**YOUR GOAL**. The data below is to be set down exactly.

**RAW DATA**.
++++++
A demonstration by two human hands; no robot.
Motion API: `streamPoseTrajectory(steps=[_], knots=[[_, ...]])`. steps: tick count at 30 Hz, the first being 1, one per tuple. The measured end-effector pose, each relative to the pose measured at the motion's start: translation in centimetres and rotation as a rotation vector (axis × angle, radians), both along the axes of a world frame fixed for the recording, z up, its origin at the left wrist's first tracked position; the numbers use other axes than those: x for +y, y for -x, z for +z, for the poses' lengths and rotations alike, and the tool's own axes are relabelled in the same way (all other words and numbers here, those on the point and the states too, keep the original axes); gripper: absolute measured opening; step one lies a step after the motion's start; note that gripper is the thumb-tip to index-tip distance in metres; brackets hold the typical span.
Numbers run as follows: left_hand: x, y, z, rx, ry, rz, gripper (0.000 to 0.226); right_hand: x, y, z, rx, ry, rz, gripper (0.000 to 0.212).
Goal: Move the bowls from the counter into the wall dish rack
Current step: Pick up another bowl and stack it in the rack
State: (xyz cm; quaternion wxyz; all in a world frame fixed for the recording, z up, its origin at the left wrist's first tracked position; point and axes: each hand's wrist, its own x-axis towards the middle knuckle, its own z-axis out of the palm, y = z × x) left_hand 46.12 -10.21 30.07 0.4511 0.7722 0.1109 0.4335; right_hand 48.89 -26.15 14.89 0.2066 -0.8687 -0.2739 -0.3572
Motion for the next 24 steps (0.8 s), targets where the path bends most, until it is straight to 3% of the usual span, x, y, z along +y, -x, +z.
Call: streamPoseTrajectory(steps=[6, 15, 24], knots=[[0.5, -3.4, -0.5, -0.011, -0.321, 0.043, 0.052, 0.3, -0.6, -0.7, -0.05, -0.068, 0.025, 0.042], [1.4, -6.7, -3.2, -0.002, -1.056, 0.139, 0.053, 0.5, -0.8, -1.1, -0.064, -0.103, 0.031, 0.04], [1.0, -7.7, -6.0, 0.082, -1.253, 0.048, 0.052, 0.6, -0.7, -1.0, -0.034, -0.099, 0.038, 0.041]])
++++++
**RESPONSE BOX**.
A demonstration by two human hands; no robot.
Motion API: `streamPoseTrajectory(steps=[_], knots=[[_, ...]])`. steps: tick count at 30 Hz, the first being 1, one per tuple. The measured end-effector pose, each relative to the pose measured at the motion's start: translation in centimetres and rotation as a rotation vector (axis × angle, radians), both along the axes of a world frame fixed for the recording, z up, its origin at the left wrist's first tracked position; the numbers use other axes than those: x for +y, y for -x, z for +z, for the poses' lengths and rotations alike, and the tool's own axes are relabelled in the same way (all other words and numbers here, those on the point and the states too, keep the original axes); gripper: absolute measured opening; step one lies a step after the motion's start; note that gripper is the thumb-tip to index-tip distance in metres; brackets hold the typical span.
Numbers run as follows: left_hand: x, y, z, rx, ry, rz, gripper (0.000 to 0.226); right_hand: x, y, z, rx, ry, rz, gripper (0.000 to 0.212).
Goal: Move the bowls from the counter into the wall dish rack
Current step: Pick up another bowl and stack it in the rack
State: (xyz cm; quaternion wxyz; all in a world frame fixed for the recording, z up, its origin at the left wrist's first tracked position; point and axes: each hand's wrist, its own x-axis towards the middle knuckle, its own z-axis out of the palm, y = z × x) left_hand 46.12 -10.21 30.07 0.4511 0.7722 0.1109 0.4335; right_hand 48.89 -26.15 14.89 0.2066 -0.8687 -0.2739 -0.3572
Motion for the next 24 steps (0.8 s), targets where the path bends most, until it is straight to 3% of the usual span, x, y, z along +y, -x, +z.
Call: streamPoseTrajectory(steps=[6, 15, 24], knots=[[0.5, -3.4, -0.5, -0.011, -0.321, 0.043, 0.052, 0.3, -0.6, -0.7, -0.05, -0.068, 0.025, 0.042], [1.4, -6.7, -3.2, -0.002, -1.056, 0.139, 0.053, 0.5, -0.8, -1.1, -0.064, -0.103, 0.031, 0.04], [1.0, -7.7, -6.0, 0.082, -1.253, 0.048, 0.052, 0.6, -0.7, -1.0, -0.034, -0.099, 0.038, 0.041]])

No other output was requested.